= About this exercise =
Go through the data and copy every line exactly, but not the images.

= Supplied information =

"""

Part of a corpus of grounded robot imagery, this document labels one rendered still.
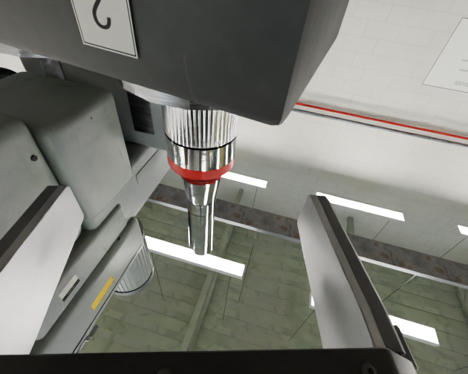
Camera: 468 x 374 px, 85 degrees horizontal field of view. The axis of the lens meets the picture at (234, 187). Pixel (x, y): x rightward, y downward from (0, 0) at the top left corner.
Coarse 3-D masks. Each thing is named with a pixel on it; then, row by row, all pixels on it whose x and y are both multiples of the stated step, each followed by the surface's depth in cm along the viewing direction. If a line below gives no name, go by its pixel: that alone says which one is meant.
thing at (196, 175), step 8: (168, 160) 17; (232, 160) 17; (176, 168) 16; (184, 168) 16; (224, 168) 17; (184, 176) 17; (192, 176) 16; (200, 176) 16; (208, 176) 16; (216, 176) 17
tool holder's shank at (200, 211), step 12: (192, 180) 18; (204, 180) 18; (216, 180) 18; (192, 192) 19; (204, 192) 19; (216, 192) 20; (192, 204) 20; (204, 204) 20; (192, 216) 21; (204, 216) 21; (192, 228) 22; (204, 228) 22; (192, 240) 24; (204, 240) 24; (192, 252) 25; (204, 252) 25
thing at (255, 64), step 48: (0, 0) 9; (48, 0) 8; (96, 0) 7; (144, 0) 7; (192, 0) 6; (240, 0) 6; (288, 0) 6; (336, 0) 9; (0, 48) 13; (48, 48) 9; (96, 48) 8; (144, 48) 8; (192, 48) 7; (240, 48) 7; (288, 48) 6; (144, 96) 11; (192, 96) 8; (240, 96) 7; (288, 96) 7
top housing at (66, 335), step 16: (128, 224) 77; (128, 240) 77; (112, 256) 71; (128, 256) 79; (96, 272) 66; (112, 272) 73; (80, 288) 63; (96, 288) 66; (112, 288) 75; (80, 304) 62; (96, 304) 68; (64, 320) 58; (80, 320) 63; (96, 320) 71; (48, 336) 55; (64, 336) 59; (80, 336) 65; (32, 352) 53; (48, 352) 55; (64, 352) 60
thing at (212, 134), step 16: (176, 112) 14; (192, 112) 13; (208, 112) 13; (224, 112) 14; (176, 128) 14; (192, 128) 14; (208, 128) 14; (224, 128) 14; (176, 144) 15; (192, 144) 15; (208, 144) 15; (224, 144) 15; (176, 160) 16; (192, 160) 15; (208, 160) 16; (224, 160) 16
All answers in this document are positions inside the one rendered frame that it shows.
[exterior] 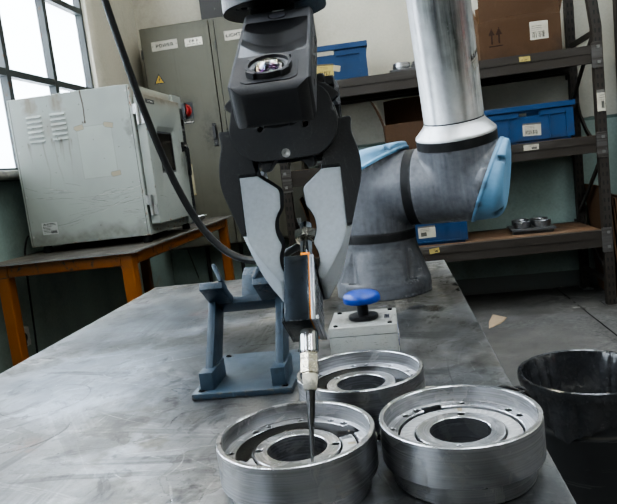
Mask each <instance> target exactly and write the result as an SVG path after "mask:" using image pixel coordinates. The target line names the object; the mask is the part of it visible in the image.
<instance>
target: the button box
mask: <svg viewBox="0 0 617 504"><path fill-rule="evenodd" d="M368 311H369V314H368V315H364V316H359V315H358V313H357V311H352V312H339V313H334V315H333V318H332V321H331V324H330V327H329V339H330V347H331V355H334V354H339V353H344V352H350V351H359V350H393V351H400V341H399V328H398V322H397V312H396V308H387V309H375V310H368Z"/></svg>
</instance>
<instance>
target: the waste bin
mask: <svg viewBox="0 0 617 504"><path fill-rule="evenodd" d="M517 377H518V381H519V383H520V386H523V387H525V388H526V389H527V391H528V393H529V394H530V395H531V396H532V398H533V400H535V401H536V402H537V403H538V404H539V405H540V406H541V408H542V409H543V412H544V423H545V437H546V449H547V451H548V452H549V454H550V456H551V458H552V460H553V462H554V463H555V465H556V467H557V469H558V471H559V472H560V474H561V476H562V478H563V480H564V482H565V483H566V485H567V487H568V489H569V491H570V493H571V495H572V496H573V498H574V500H575V502H576V504H617V352H616V351H607V350H593V349H575V350H561V351H554V352H548V353H544V354H540V355H537V356H534V357H531V358H529V359H527V360H525V361H523V362H522V363H521V364H520V365H519V367H518V370H517Z"/></svg>
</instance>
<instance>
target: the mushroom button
mask: <svg viewBox="0 0 617 504"><path fill-rule="evenodd" d="M379 300H380V294H379V292H378V291H376V290H373V289H357V290H352V291H350V292H348V293H346V294H344V296H343V303H344V304H345V305H349V306H357V313H358V315H359V316H364V315H368V314H369V311H368V305H369V304H373V303H376V302H378V301H379Z"/></svg>
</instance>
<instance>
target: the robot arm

"""

= Answer area =
Part of a corpus of grounded robot imagery, this document labels one rendered still.
Camera: 468 x 374 px, 85 degrees horizontal field of view. The axis of the lens meets the picture at (234, 187). Pixel (x, y): x rightward, y downward from (0, 0) at the top left corner.
Coarse 3-D masks. Each thing is named with a pixel on it; then, row by row, all pixels on it whose x and y are both multiples of the stated step, each followed by the surface's depth in cm along the viewing direction. If a line below gives no name, go by its pixel: that alone says which one is meant.
thing at (196, 175), step 8: (168, 160) 17; (232, 160) 17; (176, 168) 16; (184, 168) 16; (224, 168) 17; (184, 176) 17; (192, 176) 16; (200, 176) 16; (208, 176) 16; (216, 176) 17
tool holder's shank at (200, 211), step 12: (192, 180) 18; (204, 180) 18; (216, 180) 18; (192, 192) 19; (204, 192) 19; (216, 192) 20; (192, 204) 20; (204, 204) 20; (192, 216) 21; (204, 216) 21; (192, 228) 22; (204, 228) 22; (192, 240) 24; (204, 240) 24; (192, 252) 25; (204, 252) 25
thing at (255, 64), step 48: (0, 0) 9; (48, 0) 8; (96, 0) 7; (144, 0) 7; (192, 0) 6; (240, 0) 6; (288, 0) 6; (336, 0) 9; (0, 48) 13; (48, 48) 9; (96, 48) 8; (144, 48) 8; (192, 48) 7; (240, 48) 7; (288, 48) 6; (144, 96) 11; (192, 96) 8; (240, 96) 7; (288, 96) 7
top housing at (66, 335), step 16: (128, 224) 77; (128, 240) 77; (112, 256) 71; (128, 256) 79; (96, 272) 66; (112, 272) 73; (80, 288) 63; (96, 288) 66; (112, 288) 75; (80, 304) 62; (96, 304) 68; (64, 320) 58; (80, 320) 63; (96, 320) 71; (48, 336) 55; (64, 336) 59; (80, 336) 65; (32, 352) 53; (48, 352) 55; (64, 352) 60
thing at (212, 134), step 16: (176, 112) 14; (192, 112) 13; (208, 112) 13; (224, 112) 14; (176, 128) 14; (192, 128) 14; (208, 128) 14; (224, 128) 14; (176, 144) 15; (192, 144) 15; (208, 144) 15; (224, 144) 15; (176, 160) 16; (192, 160) 15; (208, 160) 16; (224, 160) 16
All answers in this document are positions inside the one rendered frame that it shows.
[exterior] 
Mask each <instance> target exactly and write the result as an SVG path after "mask:" using image pixel coordinates. The target line names the object; the mask is the part of it visible in the image.
<instance>
target: the button box
mask: <svg viewBox="0 0 617 504"><path fill-rule="evenodd" d="M368 311H369V314H368V315H364V316H359V315H358V313H357V311H352V312H339V313H334V315H333V318H332V321H331V324H330V327H329V339H330V347H331V355H334V354H339V353H344V352H350V351H359V350H393V351H400V341H399V328H398V322H397V312H396V308H387V309H375V310H368Z"/></svg>
</instance>
<instance>
target: the waste bin
mask: <svg viewBox="0 0 617 504"><path fill-rule="evenodd" d="M517 377H518V381H519V383H520V386H523V387H525V388H526V389H527V391H528V393H529V394H530V395H531V396H532V398H533V400H535V401H536V402H537V403H538V404H539V405H540V406H541V408H542V409H543V412H544V423H545V437H546V449H547V451H548V452H549V454H550V456H551V458H552V460H553V462H554V463H555V465H556V467H557V469H558V471H559V472H560V474H561V476H562V478H563V480H564V482H565V483H566V485H567V487H568V489H569V491H570V493H571V495H572V496H573V498H574V500H575V502H576V504H617V352H616V351H607V350H593V349H575V350H561V351H554V352H548V353H544V354H540V355H537V356H534V357H531V358H529V359H527V360H525V361H523V362H522V363H521V364H520V365H519V367H518V370H517Z"/></svg>
</instance>
<instance>
target: the mushroom button
mask: <svg viewBox="0 0 617 504"><path fill-rule="evenodd" d="M379 300H380V294H379V292H378V291H376V290H373V289H357V290H352V291H350V292H348V293H346V294H344V296H343V303H344V304H345V305H349V306H357V313H358V315H359V316H364V315H368V314H369V311H368V305H369V304H373V303H376V302H378V301H379Z"/></svg>
</instance>
<instance>
target: the robot arm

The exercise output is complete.